Dinner with friends. So what’s next? Are we playing poker? “Actually, we rented the new Pink Panther movie.” Oh. Hey, look at the time. I really must be going. I’m supposed to, uhh, be somewhere. “Where do you have to be?” Anywhere that isn’t playing the new Panther movie. “Oh, come on, it’ll be fun. I heard it’s hilarious.” Have you read the reviews? I seriously doubt it. “Stay with us. Pleeeaase...” Hey, look, the dinner was great. You guys enjoy the wine I brought…

“Emily Mortimer’s in it.”

(long pause)

Really? Emily Mortimer?

(long pause)

I had no idea she was in this.

(long pause)

Sigh… Okay, I’ll stay.

So we watch this travesty of comedy unravel in front of us. We had all the conveniences of modern technology, the big tv, the surround sound system, (and the good wine I brought), and nobody laughed. This movie lingered in the room like a bad fart.

And let me tell you, this movie did not fail simply because it “wasn’t that funny” or because Steve Martin could not live up to the genius of Peter Sellers. This story betrayed the very soul of comedy itself. Steve Martin was done-in by all that is wrong in contemporary thinking about arcs and “weak characters in comedies.”

Imagine with me, before they ever went into production, all the writers and studio execs are sitting around a table trying to drum up a story, and somebody (probably the studio guy) says, “Ya know, I always thought Clouseau’s character was weak. I mean, gee, I’m watching Peter Sellers, and like, all he’s doing is being stupid for two hours. We need to give Clouseau some depth.” “Yeah!” “He needs to have an arc.” “Oh, go on! You’re brilliant! Let’s do it!”

Wrong.

Wrong, wrong, wrong, wrong, WRONG.

This comedy was D.O.A. before they even started writing it.

The most you can hope for in slapstick comedies like these are characters who have “blind obsessions,” individuals who fail to see their own flaws or the dangers of their own ridiculous fixations. Got that? Blind obsessions. Ridiculous fixations. Moliere’s life-long career in the theatre was built on that one fundamental, lampooning the ridiculous fixations of the social elite. (And the actors would always play those characters seriously, as if they had no clue they were being ridiculous, and that had us rolling in the aisles.)
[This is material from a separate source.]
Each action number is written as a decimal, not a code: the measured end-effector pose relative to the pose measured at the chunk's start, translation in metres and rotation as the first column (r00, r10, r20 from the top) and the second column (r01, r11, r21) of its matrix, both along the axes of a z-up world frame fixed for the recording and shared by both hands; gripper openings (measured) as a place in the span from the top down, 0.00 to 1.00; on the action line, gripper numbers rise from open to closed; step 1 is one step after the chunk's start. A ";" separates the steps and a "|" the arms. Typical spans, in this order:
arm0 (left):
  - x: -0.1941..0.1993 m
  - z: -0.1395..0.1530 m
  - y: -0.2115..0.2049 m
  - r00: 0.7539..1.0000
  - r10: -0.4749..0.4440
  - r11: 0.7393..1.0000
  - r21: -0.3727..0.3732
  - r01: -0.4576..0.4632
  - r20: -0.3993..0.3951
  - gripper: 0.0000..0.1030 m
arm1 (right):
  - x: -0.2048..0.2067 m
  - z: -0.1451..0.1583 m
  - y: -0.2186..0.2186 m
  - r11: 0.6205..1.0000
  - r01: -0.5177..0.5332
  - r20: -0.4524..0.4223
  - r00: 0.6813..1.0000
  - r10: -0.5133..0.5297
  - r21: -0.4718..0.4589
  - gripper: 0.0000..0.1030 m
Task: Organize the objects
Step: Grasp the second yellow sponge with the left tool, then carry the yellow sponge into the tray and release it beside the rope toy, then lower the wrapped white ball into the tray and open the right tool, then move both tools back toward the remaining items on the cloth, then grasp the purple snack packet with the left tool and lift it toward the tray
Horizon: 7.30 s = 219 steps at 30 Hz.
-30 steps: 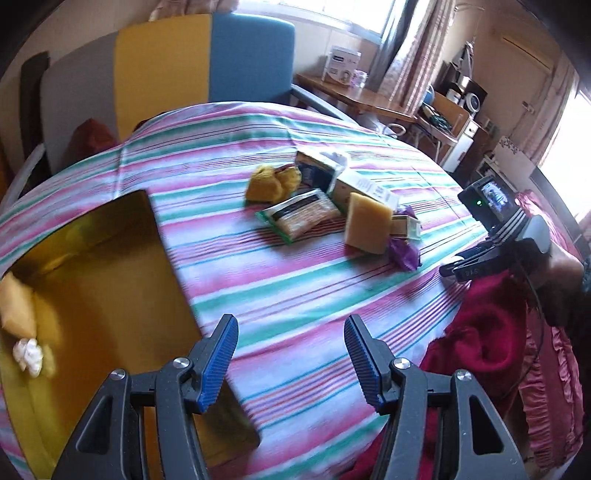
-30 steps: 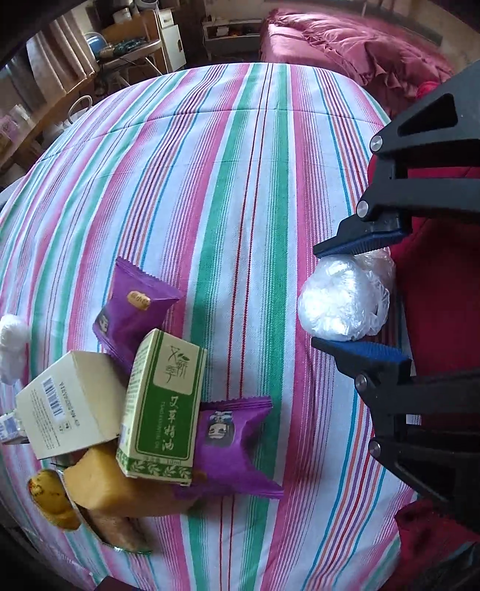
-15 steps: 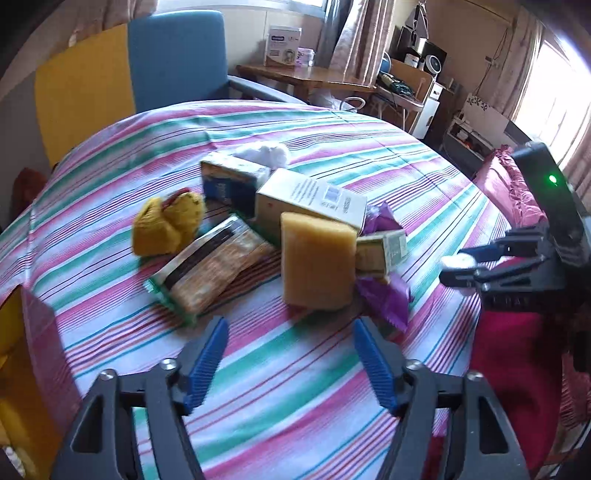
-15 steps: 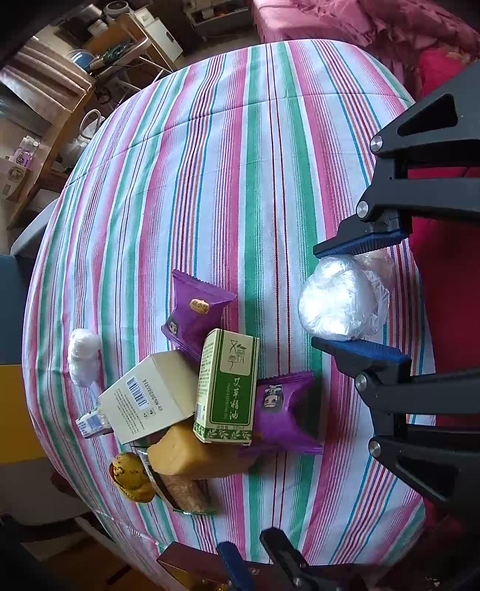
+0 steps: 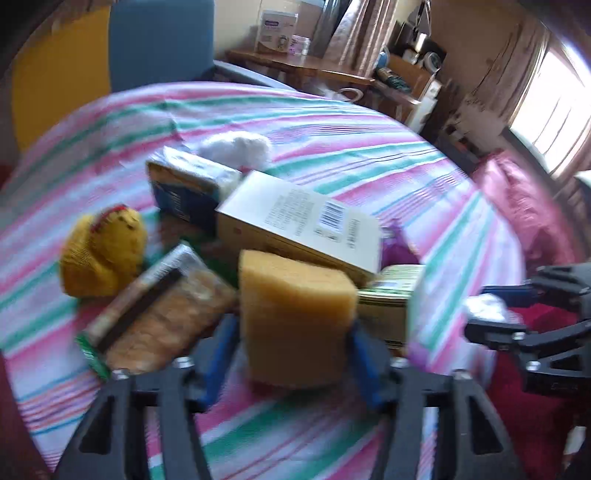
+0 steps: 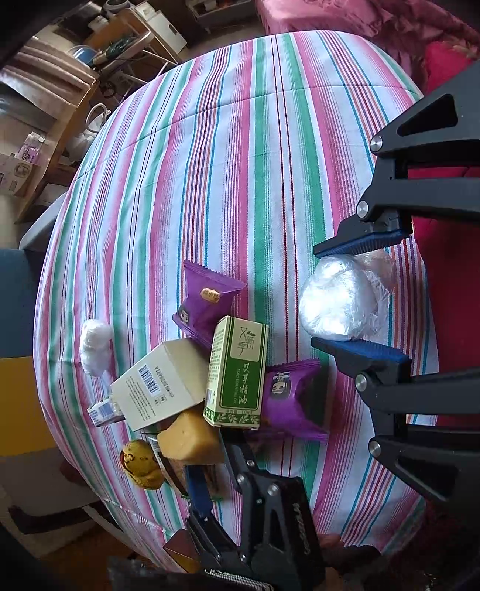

Consider the comedy-gold combination of the money-fixated Max Bialystock and the producer-fixated Leopold Bloom. Or Oscar Madison living with the germ-obsessed Felix Ungar. Or the war-fixated General “Buck” Turgidson in Dr. Strangelove. Or the sex-obsessed teens in countless movies. Or any of a number of Woody Allen characters. And yes, Inspector Clouseau was obsessed about being the greatest detective in the world but it never occurred to him that he was always the dumbest man in the room. He fumbled his way into foiling the plans of countless bad guys without ever realizing what actually happened. Then he’d get decorated with honors for his brilliance, and that, my friends, was the big cosmic joke. The moment truth gets revealed, the moment Clouseau realizes he has flaws in his personality and that he needs to change (thereby giving his character an “arc”) will be the very same moment the comedy will die.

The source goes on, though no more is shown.